Büyük istekler, küçük mutlulukları alıyor
görüş fikrimizin perdesiz penceresinden. Masallara vakit kalmıyor;çünkü artık
hayatın kahramanı oluveriyoruz hiç farkında değilken… ama ben hala, yıllar
sonra biraz yoksul çocukluğumu özlüyorum. Kardeşim doğduktan sonra eve gelen o
sihirli ama vakur telaşı.. daha bir çocukken; kucaklarınızdan inip, abla
oluverdiğim o eşsiz zamanları. Ağaçkakan kuşunun o güzel gülüşünü taklit
etmeyi. Lambada eteğimi… yap bozlarımı.
Tezgaha boyum varmazken inatla sandalyeye
çıkıp; büyük bir gururla yıkadığımı sandığım bulaşıkları. Ve annemin bana
hissettirmeden;onları yeniden yıkadığı eylül Ankara ikindileri….
Kaf dağı çok mu uzak şimdi baba? Zümrüdü
Anka kuşunu neden dönemez uzaklara uçurduk. Rapunzelin saçları hala . değil mi
uzun ve üç salatalık güzeli , pinokyo, peter neden burada değiller artık baba??

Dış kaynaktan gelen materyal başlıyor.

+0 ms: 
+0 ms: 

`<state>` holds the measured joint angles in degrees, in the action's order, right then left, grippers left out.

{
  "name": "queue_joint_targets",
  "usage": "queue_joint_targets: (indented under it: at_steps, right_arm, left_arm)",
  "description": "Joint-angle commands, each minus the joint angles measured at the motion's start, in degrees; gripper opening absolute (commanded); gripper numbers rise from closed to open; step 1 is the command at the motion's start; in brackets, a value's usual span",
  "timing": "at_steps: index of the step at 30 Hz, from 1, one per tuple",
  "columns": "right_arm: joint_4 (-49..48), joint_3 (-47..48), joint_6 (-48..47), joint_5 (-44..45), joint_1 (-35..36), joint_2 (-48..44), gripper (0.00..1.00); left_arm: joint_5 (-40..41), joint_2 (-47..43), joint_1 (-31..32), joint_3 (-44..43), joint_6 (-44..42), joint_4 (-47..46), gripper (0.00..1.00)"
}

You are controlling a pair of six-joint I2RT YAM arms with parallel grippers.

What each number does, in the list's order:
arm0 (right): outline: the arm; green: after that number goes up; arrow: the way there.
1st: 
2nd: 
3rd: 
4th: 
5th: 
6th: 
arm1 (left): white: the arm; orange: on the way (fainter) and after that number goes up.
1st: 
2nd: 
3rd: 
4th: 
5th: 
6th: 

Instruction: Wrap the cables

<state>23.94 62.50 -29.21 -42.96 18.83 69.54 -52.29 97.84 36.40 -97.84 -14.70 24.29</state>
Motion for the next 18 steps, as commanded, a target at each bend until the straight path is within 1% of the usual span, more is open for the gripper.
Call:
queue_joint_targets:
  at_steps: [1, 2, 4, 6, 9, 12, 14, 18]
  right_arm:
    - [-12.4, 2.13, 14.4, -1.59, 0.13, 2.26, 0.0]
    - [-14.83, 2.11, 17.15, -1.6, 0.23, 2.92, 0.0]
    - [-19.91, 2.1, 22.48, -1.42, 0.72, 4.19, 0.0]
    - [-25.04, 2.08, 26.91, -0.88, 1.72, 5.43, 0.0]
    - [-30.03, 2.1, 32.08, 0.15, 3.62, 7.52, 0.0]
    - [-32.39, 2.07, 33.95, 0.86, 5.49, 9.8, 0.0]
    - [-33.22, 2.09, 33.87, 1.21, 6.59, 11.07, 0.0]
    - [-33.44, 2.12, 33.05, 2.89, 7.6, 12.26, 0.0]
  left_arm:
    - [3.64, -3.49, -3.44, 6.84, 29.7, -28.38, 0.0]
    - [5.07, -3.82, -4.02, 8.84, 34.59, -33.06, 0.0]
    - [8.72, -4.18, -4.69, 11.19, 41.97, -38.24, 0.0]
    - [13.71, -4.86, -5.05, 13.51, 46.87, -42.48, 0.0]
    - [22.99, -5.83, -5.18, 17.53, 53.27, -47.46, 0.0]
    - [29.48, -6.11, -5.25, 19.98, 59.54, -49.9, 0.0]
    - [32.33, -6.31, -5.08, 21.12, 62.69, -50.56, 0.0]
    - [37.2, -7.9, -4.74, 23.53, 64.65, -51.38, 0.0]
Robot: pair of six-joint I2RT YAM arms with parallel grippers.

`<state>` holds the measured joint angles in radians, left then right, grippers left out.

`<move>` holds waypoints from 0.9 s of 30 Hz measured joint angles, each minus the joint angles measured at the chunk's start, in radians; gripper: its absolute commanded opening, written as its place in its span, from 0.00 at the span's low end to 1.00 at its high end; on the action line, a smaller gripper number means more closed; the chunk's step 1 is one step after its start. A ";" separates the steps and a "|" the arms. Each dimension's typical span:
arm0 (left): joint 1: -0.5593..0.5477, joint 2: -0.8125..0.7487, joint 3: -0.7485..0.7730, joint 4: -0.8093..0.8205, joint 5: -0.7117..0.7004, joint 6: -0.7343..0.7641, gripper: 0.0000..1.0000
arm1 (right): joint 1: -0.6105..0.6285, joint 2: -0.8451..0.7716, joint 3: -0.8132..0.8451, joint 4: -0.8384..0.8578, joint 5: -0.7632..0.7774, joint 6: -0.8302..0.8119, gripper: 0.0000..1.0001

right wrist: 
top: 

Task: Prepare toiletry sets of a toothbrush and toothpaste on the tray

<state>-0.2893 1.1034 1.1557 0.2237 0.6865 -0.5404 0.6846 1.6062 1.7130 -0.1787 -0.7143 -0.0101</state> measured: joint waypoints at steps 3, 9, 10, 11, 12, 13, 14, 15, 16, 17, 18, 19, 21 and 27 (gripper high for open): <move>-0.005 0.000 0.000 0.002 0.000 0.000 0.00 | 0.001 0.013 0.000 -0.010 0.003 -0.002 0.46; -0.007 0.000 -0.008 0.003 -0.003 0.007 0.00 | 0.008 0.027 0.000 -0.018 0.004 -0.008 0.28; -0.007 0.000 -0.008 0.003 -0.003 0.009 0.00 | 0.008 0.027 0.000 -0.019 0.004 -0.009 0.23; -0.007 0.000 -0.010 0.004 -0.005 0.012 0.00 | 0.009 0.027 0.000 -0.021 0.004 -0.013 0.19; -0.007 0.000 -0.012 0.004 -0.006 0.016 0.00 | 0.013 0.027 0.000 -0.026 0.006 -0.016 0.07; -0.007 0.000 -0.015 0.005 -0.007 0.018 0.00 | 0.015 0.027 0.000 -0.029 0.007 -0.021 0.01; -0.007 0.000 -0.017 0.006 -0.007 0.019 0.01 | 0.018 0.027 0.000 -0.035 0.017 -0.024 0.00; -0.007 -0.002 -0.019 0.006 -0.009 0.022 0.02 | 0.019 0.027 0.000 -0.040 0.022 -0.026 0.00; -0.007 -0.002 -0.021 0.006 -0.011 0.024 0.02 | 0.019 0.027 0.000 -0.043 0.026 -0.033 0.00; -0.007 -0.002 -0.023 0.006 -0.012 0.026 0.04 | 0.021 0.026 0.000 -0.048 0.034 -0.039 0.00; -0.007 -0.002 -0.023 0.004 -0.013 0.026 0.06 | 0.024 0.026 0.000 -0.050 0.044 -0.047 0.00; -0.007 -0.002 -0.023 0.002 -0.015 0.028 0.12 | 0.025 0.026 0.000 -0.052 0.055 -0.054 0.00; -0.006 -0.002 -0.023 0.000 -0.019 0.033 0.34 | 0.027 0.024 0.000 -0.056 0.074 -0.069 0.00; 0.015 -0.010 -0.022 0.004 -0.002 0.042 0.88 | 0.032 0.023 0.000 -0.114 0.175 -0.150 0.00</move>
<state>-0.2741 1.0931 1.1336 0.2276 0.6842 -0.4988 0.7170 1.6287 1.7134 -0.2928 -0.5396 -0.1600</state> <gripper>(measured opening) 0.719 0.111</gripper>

Şimdi törensiz, farkında olmadan tuğla
gibi kitaplar almış boya kitaplarımın incecik ama dolu karelerinin acemice
boyanmış raf düzensizliğini. Bu gün masamın çekmecesine takıldı gözüm ne zaman
kaldırdım keçeli kalemlerimin boyası akmış gazete kupürlerini ; inan hiç
hatırlamıyorum baba!
Büyümek, o çılgın şarkılar eşliğinde
eteklerimi havalandırmayı, boya kalemlerimi, senin gülen gözlerini aldı
avuçlarımdan. Geriye, kocaman evin büyük metre karesinde kendini çok çalışmaya
adamış bir büyük, kocaman kız; yaşlanmış saçlarına kırlar düşeli nice olmuş bir
yorgun adam getirdi. Şimdi aynı evde birbirlerine ayıracak kocaman vakitleri
yok baba kızın… günaydın, iyi çalışmalar, kahve içer miydin, ve çok nadiren
birbirlerine ayırabildikleri iki üç küçük saatsiz zamanlar geriye kalan….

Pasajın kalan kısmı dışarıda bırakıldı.